Still reeling from pig disease, China pork output drops for 6th quarter

BEIJING (Reuters) - China’s pork output dropped for a sixth straight quarter, as the world’s top producer continued to reel from the impact of the African swine fever disease that decimated its hog herd.

FILE PHOTO: Employees work at a pig slaughtering and pork processing plant in Huaian, Jiangsu province, China April 9, 2020. China Daily via REUTERS/File Photo

A sharp 29% plunge in first-quarter output underlines the extent of the impact from the disease and the huge task the sector faces in trying to rebuild after African swine fever killed millions of pigs since August 2018.

It slashed China’s pork output to a 16-year low of 42.6 million tonnes in 2019, while some experts estimate the sow herd shrank by at least 60% last year after the disease spread throughout the country, largely unreported.

Restrictions this year to contain an outbreak of the novel coronavirus - which has confined people to their homes and shuttered business including slaughterhouse - have further disrupted efforts to rebuild output.
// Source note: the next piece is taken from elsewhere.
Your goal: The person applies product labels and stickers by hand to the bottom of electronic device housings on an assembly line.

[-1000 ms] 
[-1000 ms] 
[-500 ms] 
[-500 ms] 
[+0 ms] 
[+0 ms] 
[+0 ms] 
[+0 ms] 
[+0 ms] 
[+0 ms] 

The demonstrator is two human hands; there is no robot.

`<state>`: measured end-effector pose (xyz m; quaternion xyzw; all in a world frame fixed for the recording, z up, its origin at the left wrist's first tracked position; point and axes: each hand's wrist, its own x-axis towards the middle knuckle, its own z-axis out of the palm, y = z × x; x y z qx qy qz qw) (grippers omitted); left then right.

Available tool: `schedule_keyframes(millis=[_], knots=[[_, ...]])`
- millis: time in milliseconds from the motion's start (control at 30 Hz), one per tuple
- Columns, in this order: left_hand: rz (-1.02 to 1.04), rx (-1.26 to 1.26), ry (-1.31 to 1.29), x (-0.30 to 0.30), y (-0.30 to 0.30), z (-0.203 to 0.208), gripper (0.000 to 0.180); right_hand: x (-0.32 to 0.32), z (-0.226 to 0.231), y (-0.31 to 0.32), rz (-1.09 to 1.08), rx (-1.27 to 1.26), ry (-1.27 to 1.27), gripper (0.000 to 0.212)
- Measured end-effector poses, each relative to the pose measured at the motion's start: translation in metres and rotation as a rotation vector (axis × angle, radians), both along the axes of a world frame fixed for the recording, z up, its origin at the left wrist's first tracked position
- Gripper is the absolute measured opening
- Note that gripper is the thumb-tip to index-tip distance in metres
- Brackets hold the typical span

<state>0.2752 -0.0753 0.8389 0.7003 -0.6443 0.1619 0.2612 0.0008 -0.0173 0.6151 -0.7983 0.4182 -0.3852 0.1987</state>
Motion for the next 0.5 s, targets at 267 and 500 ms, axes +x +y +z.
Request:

China’s pork output fell to 10.38 million tonnes in the first three months of 2020, data from the National Bureau of Statistics showed on Friday.

That was slightly below the previous quarter’s 10.74 million tonnes, although output in the fourth quarter of 2019 had contracted by an even bigger 31%, Reuters calculations show.

China slaughtered 131.29 million hogs over the first three months of 2020, down 30.3% from a year earlier.

Farmers are trying to rebuild, but restocking takes time and pork output is expected to fall further this year as a shortage of sows prompts many to keep back female pigs usually destined for slaughter to be used for breeding, analysts say.

Dutch financial services firm Rabobank expects a decline of up to 20% on China’s 2019 number.

Wens Foodstuff Group, China’s top pig producer, has flagged fewer piglets since the second half of 2019 and has held back some female pigs to restock its breeding farms.

It reported a 62% plunge in hog sales to 2.25 million head for the first quarter.


China’s pig herd fell 14.4% from a year earlier to 321.2 million head by the end of the first quarter, but that was up from the 310.41 million head reported at end-December, data from the statistics bureau shows.

The sow herd at end-March was 33.81 million head, it said.

The number is close to previous highs of about 40 million head, said Pan Chenjun, senior analyst at Rabobank, but it likely includes female pigs not usually used for breeding, which will hurt future productivity.

“It’s not the typical sow herd,” she said.

The sharp decline in pork output has kept prices elevated, with a year-on-year rise of 116% in March, pushing up consumer inflation.

The government is trying to stabilise prices by releasing frozen pork from state reserves, and has sold off almost 300,000 tonnes so far this year.

Imports have also soared to record volumes, with first-quarter arrivals close to 1 million tonnes, nearly double last year’s level.

China’s total meat output in the first quarter including pork, beef, lamb and poultry fell 19.5% to 18.13 million tonnes.

Production in February was also hit by coronavirus-related curbs, with slaughterhouses shut in many places after Beijing extended the Lunar New Year holiday to contain the outbreak.

Poultry production was hit especially hard.